* _Task to carry out_
Your answer is the lines below, exactly, from the one that contains "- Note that" through the one that contains "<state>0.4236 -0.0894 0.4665", both included.

* _Collected data_
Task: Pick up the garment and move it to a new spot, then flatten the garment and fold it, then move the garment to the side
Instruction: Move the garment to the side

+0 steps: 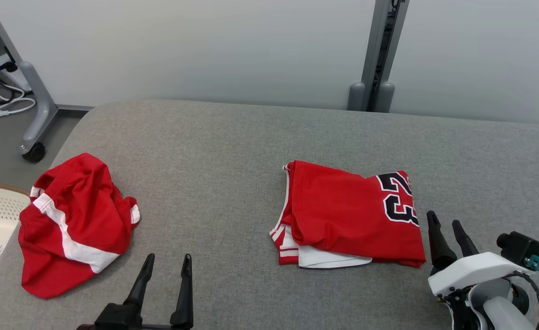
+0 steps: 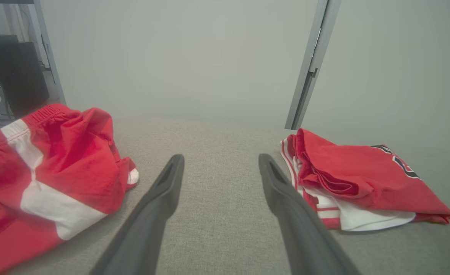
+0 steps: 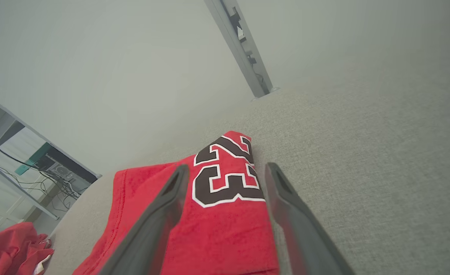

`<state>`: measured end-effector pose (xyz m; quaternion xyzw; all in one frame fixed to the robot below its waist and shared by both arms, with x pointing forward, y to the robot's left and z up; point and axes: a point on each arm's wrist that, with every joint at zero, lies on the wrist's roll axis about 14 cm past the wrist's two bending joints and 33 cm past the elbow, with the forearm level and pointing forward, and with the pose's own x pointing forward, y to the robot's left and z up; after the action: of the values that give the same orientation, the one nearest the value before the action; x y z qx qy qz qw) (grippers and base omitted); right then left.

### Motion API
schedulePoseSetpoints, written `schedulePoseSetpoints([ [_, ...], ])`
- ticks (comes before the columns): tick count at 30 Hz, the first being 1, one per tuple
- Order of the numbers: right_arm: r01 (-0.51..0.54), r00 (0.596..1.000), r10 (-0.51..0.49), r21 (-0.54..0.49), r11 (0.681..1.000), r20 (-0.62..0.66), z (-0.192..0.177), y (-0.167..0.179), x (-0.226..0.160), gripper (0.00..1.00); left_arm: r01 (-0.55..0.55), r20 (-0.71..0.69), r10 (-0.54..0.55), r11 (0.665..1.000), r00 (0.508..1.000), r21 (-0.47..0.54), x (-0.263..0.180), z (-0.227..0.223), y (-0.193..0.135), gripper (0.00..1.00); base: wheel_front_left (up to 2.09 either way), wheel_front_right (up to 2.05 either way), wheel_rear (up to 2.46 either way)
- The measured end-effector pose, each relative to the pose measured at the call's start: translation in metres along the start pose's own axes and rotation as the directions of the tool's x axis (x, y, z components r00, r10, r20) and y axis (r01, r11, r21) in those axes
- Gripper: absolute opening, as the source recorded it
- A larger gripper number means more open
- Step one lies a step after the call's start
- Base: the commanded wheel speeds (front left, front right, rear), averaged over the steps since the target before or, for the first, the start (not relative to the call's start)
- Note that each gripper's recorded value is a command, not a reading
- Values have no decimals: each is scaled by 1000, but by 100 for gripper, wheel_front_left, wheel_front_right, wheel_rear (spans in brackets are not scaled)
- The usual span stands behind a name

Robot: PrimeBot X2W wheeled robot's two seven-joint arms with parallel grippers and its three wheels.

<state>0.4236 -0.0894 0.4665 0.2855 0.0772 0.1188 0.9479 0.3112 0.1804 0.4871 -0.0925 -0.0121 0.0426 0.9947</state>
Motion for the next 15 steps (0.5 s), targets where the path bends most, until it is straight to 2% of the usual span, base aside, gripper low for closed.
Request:
schedulePoseSetpoints([
  [6, 32, 997, -34, -22, 999, -73, -11, -18, 17, 100, -6, -21, 6, 1000, 1000, -2, 5, -5, 0, 100, 0, 0, 0],
  [15, 35, 986, -43, -53, 998, -161, -32, -28, 44, 100, -18, -46, 18, 1000, 999, 7, 21, -12, 1, 100, 0, 0, 0],
])
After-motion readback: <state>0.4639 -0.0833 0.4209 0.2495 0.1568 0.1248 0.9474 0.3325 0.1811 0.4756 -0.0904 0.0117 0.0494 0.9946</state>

* _Result of this task_
- Note that each gripper's recorded value is a command, not a reading
- Values have no decimals: each is scaled by 1000, but by 100 for gripper, wheel_front_left, wheel_front_right, wheel_rear (spans in brackets are not scaled)
- The usual span stands behind a name

Robot: PrimeBot X2W wheeled robot's two seven-joint arms with parallel grippers and its three wheels.

<state>0.4236 -0.0894 0.4665 0.2855 0.0772 0.1188 0.9479 0.3112 0.1804 0.4871 -0.0925 -0.0121 0.0426 0.9947</state>

There is nothing more to the output.